Latency of 0,04 ms is just ridiculously low. As a comparison typical All Flash storage systems are designed to have an average latency of less than a millisecond = 1,00 ms. The box that I am using isn’t even All Flash, it is a hybrid with both SDD and HDD. By looking at these numbers, I could claim that this hybrid box has 96% better latency or has 25 times faster latency than average All Flash storage system. Well I am not claiming that, as the test is not realistic representation of any real world workload.
How did I achieve these numbers? Well if you read the previous post, you already have some idea.
- The workload is 100% small block random read on an empty file (lots of zeroes)
- To make sure that data fits into DRAM cache the working set was only 1GB
- All the data gets served from DRAM/CPU which has much better latency than SDD or HDD
How can I prove these points with Nutanix statistics?
Screenshot from Prism Hardware summary, I/O as seen by hardware
Close to zero I/O hits the disk while the virtual machines are pushing close 120 kIOPS. Metadata and configuration data are stored on disk, so there is some I/O related to those operations. Disk latency is higher than VM latency, other clear indication that the data is not served from SSD/HDD.
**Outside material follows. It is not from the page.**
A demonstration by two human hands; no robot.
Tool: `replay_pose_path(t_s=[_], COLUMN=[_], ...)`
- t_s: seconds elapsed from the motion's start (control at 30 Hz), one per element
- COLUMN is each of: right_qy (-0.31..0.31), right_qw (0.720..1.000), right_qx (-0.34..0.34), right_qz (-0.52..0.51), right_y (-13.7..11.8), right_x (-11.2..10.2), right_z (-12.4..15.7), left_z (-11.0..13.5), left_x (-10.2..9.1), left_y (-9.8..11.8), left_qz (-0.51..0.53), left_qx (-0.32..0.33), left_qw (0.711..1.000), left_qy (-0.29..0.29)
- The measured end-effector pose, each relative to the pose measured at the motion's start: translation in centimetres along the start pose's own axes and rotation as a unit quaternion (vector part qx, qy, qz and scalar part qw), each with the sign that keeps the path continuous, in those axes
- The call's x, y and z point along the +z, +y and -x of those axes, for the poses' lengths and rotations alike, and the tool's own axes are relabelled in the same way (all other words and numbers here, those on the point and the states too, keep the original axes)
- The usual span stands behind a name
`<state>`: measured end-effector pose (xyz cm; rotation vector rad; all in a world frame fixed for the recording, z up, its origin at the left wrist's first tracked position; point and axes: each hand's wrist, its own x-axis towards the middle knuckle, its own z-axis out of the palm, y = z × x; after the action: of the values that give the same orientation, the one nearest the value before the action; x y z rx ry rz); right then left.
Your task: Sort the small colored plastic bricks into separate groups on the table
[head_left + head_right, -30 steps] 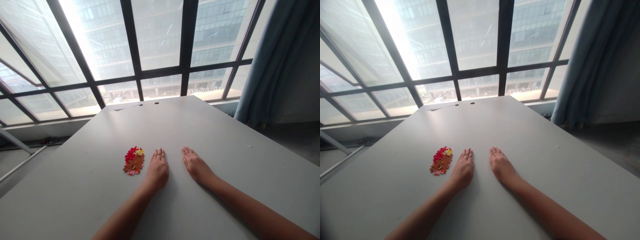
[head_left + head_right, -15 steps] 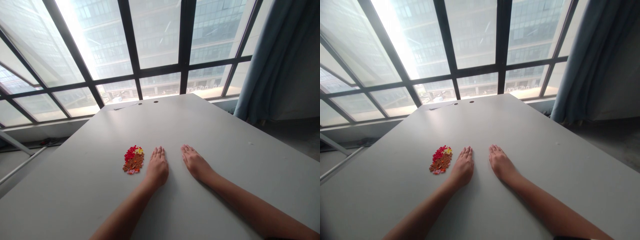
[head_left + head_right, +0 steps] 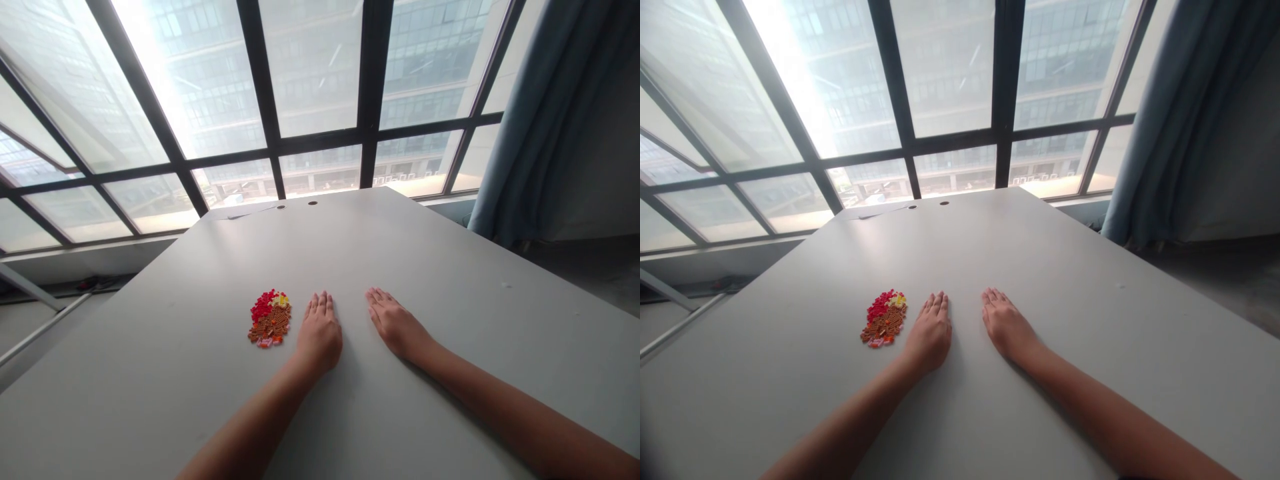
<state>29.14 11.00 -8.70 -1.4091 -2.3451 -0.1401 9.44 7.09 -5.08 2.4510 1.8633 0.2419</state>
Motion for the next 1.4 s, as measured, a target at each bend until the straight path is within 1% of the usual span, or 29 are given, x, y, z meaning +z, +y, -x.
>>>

Let’s dig in further, screenshots below are from Stargate statistics web page:
Working set size from Stargate: Read just below 1GB, Write: 0 MB
What about Stargate read buckets?
Not a single I/O hit SSD or HDD. Only Cache DRAM or Estore Zero is used
We’ve already shown that there is no writes in “Active Working Set”, let’s just verity that with Stargate Write Destination statistics
Yep, no writes at all.
Try to generate plenty of big sequential I/O.
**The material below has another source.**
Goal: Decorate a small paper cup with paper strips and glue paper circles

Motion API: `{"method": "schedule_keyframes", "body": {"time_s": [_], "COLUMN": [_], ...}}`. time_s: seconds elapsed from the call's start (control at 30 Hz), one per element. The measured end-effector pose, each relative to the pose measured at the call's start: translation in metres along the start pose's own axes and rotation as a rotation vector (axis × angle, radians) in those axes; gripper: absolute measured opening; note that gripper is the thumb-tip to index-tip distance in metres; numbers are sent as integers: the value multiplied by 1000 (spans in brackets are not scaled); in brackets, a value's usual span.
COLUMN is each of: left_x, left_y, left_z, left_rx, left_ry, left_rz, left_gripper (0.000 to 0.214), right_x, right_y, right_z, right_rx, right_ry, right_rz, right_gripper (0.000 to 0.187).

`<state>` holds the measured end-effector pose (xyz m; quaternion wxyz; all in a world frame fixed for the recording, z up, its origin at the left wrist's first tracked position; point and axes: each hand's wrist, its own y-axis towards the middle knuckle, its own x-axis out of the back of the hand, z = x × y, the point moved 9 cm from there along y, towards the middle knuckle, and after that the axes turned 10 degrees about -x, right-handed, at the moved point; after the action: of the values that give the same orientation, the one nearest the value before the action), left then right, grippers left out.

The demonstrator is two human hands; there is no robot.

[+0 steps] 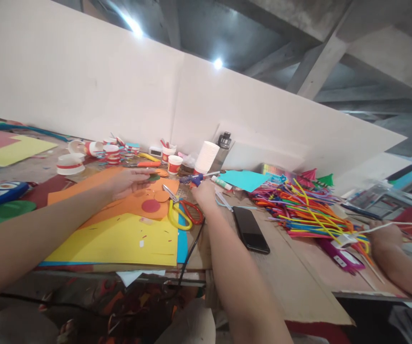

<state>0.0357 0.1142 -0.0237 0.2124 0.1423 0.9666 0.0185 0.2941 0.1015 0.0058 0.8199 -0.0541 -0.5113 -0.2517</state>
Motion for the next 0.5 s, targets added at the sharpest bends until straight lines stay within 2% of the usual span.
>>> {"method": "schedule_keyframes", "body": {"time_s": [0.17,0.33,0.4,0.5], "left_x": [20,33,34,35], "left_y": [10,10,8,7], "left_z": [-1,-10,-10,-10], "left_rx": [-42,-81,-59,-55], "left_ry": [-21,-24,-13,-13], "left_rz": [-116,-215,-232,-242], "left_gripper": [16,16,17,17], "right_x": [16,17,14,5], "right_y": [-2,0,-3,-17], "right_z": [1,1,6,24], "right_rx": [8,7,10,31], "right_ry": [250,474,644,981], "right_rz": [-28,-44,19,263], "right_gripper": [26,31,36,42]}}
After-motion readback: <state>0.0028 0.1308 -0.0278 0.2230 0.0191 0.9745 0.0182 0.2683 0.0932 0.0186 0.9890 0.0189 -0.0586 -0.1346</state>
Screenshot from Prism VM summary, I/O as seen by Virtual Machines
Well I managed to get quite a lot, over 5,5 GBps which about more than ten times than with random workload test. 5,5 GBps is quite large number, but when you combine that with average latency 0,24 ms, it is obvious that something is not quite right. Naturally the latency is higher than with random tests as the I/O size was much higher and it takes more time to handle large IO, even if done at CPU or DRAM level. While latency is not typically important with sequential workload, it is still about four times better than with typical All Flash arrays (doing small random I/O, latency with similar load would probably be much higher). Once again this is a bogus test, not representing any workload found in real world.
Screenshot from Prism Hardware summary page, I/O as seen by hardware
Hardware statistics barely registers any traffic towards disks, there is always some metadata to be written/read, so there some traffic, but not much.
Let’s take one Vdisk as an example and get more info.
How to find if workload is random or sequential? Stargate web page
99% of workload is recognized by Stargate as sequential, so the recognition system is not perfect. I guess that recognition is based on some patterns and some of the content or access matched random pattern. I’ve blocked IO rates per virtual machine as it is not relevant information for my purposes.
How about working set?
The test is using most of the allocated 1GB, 940 MB is used, only by reads. No write activity.
How about read source?
No read I/Os are served from SSD or HDD, all access is from Cache Dram or Estore Zero, so the source of data is either CPU or DRAM.
How about writes?
No write operations show = 100% read workload.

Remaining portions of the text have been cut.